# Placidochromis sp. "Blue Otter"



## CaMeRoN23 (Jul 16, 2013)

hello I have just brought 6 Placidochromis sp. "Blue Otter". I have read alittle about them, just wondering if anyone has any tips or advice? Thanks


----------



## GoofBoy (Jul 3, 2007)

Typical Placidochromis, treat them like Electra or any of the other Placidochromis any they will be fine. I have found they are pretty mellow to the point of several males getting along without issue.


----------



## CaMeRoN23 (Jul 16, 2013)

Thanks, I had a quick look at the vents when putting them in and I think 2 m 2 f and 2 Im not sure.
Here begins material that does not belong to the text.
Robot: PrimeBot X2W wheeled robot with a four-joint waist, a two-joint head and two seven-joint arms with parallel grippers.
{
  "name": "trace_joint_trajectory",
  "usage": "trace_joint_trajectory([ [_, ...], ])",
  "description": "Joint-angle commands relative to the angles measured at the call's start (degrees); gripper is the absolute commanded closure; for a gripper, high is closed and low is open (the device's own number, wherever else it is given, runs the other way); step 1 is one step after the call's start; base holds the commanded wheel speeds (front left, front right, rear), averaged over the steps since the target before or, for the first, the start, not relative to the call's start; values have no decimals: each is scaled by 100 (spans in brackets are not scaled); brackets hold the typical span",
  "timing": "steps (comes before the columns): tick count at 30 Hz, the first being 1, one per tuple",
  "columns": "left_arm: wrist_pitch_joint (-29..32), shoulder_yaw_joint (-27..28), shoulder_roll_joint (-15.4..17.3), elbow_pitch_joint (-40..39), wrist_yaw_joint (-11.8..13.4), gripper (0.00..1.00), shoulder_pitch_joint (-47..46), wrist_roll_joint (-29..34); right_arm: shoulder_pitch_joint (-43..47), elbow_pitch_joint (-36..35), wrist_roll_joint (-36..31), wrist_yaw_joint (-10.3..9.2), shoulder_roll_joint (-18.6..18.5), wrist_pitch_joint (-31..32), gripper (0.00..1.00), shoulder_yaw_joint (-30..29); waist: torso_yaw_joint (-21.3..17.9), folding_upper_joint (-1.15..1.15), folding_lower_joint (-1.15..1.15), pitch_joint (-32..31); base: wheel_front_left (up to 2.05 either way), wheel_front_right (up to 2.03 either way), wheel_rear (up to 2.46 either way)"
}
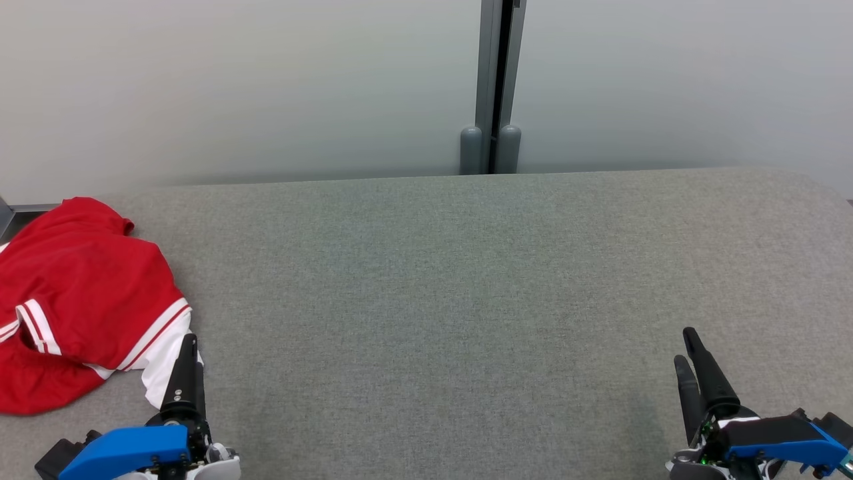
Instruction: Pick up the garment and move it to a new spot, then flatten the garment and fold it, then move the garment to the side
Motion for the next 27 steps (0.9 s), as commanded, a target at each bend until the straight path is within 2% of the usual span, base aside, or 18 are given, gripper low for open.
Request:
trace_joint_trajectory([
  [1,-63,-38,42,-140,34,0,-45,183,-174,-59,-252,25,-25,-72,0,32,1,0,0,-2,0,0,0],
  [18,-436,-357,65,-344,325,0,87,2007,-150,-40,-2166,32,-37,-444,0,173,17,0,0,-19,0,0,0],
  [27,-621,-506,107,-381,393,0,139,2972,-152,6,-3097,35,-43,-627,0,182,21,0,0,-21,0,0,0],
])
They are starting to get some colour but are only round 7cm (2 1/2in).I've put them in a 4 foot tank for now just with a bit of a mix of dolphins, peacocks and labs their size and smaller. Looking at pictures they turn into very nice looking fish


----------



## GoofBoy (Jul 3, 2007)

A couple of males chilling about 6months ago...The fins are getting longer as they get larger...


----------



## CaMeRoN23 (Jul 16, 2013)

nice pic, my guys look abit younger and still not strong of colour yet. mainly around the head and lightly down the body but looking forward to them growing. They settled in fine and seem peaceful with others


----------